-- EXERCISE OBJECTIVE --
Only those lines from the one with "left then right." through the last line of the material below should be output, each exactly as it appears.

-- DATA --
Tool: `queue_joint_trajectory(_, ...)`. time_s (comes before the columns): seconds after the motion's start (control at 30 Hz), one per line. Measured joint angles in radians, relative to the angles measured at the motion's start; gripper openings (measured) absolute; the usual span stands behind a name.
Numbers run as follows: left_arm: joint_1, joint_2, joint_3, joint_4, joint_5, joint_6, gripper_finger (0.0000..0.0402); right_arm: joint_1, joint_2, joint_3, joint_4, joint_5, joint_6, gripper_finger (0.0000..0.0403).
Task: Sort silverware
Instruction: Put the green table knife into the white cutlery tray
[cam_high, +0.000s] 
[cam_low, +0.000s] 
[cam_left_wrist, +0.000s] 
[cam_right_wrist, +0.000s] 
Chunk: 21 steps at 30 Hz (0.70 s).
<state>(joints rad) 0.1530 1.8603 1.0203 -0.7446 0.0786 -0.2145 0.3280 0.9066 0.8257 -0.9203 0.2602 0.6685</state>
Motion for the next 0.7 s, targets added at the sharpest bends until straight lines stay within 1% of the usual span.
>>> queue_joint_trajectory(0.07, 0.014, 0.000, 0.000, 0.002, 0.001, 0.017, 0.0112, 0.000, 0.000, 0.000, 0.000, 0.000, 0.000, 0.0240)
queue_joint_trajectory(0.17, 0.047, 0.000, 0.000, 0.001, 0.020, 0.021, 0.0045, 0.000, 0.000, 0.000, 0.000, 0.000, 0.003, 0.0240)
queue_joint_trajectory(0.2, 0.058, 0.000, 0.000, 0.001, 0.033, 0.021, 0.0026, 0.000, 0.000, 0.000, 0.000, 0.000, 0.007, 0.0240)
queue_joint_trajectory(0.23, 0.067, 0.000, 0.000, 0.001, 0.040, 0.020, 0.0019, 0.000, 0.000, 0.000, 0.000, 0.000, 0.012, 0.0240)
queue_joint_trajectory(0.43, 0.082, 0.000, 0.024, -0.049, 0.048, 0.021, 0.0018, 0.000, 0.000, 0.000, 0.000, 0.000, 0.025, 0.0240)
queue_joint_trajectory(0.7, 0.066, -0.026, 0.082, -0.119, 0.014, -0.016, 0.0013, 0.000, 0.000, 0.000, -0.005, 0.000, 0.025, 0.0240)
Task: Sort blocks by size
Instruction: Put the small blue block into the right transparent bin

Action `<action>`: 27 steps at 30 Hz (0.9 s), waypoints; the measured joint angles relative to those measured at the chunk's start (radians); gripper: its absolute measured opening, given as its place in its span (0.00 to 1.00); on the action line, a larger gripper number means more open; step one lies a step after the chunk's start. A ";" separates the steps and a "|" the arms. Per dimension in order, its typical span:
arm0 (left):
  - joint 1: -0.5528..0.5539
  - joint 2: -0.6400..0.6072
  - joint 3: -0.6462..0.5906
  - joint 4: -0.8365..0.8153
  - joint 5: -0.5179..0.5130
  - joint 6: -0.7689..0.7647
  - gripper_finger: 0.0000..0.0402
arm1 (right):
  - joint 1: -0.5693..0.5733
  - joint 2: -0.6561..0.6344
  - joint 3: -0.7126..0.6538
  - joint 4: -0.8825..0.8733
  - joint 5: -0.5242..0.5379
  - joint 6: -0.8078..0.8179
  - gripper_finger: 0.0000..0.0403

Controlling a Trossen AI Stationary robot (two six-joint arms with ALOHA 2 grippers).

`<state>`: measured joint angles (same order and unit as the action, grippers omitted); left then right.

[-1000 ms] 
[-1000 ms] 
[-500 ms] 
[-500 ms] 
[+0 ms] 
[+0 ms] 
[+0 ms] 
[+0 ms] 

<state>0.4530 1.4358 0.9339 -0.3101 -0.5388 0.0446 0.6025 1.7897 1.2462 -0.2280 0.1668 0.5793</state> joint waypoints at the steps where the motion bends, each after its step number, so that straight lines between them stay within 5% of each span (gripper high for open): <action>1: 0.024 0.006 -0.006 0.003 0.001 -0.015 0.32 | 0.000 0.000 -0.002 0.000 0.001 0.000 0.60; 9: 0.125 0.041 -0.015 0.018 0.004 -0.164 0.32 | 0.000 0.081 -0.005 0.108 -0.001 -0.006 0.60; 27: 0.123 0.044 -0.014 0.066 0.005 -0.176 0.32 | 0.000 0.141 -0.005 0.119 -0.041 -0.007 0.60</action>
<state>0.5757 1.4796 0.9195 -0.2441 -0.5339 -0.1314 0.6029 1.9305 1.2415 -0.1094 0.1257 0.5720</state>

-- TASK ANSWER --
`<state>`: measured joint angles (same order and unit as the action, grippers omitted); left then right.

[-1000 ms] 
[-1000 ms] 
[-500 ms] 
[-500 ms] 
[+0 ms] 
[+0 ms] 
[+0 ms] 
[+0 ms] 

<state>0.4530 1.4358 0.9339 -0.3101 -0.5388 0.0446 0.6025 1.7897 1.2462 -0.2280 0.1668 0.5793</state> joint waypoints at the steps where the motion bends, each after its step number, so that straight lines between them stay within 5% of each span (gripper high for open): <action>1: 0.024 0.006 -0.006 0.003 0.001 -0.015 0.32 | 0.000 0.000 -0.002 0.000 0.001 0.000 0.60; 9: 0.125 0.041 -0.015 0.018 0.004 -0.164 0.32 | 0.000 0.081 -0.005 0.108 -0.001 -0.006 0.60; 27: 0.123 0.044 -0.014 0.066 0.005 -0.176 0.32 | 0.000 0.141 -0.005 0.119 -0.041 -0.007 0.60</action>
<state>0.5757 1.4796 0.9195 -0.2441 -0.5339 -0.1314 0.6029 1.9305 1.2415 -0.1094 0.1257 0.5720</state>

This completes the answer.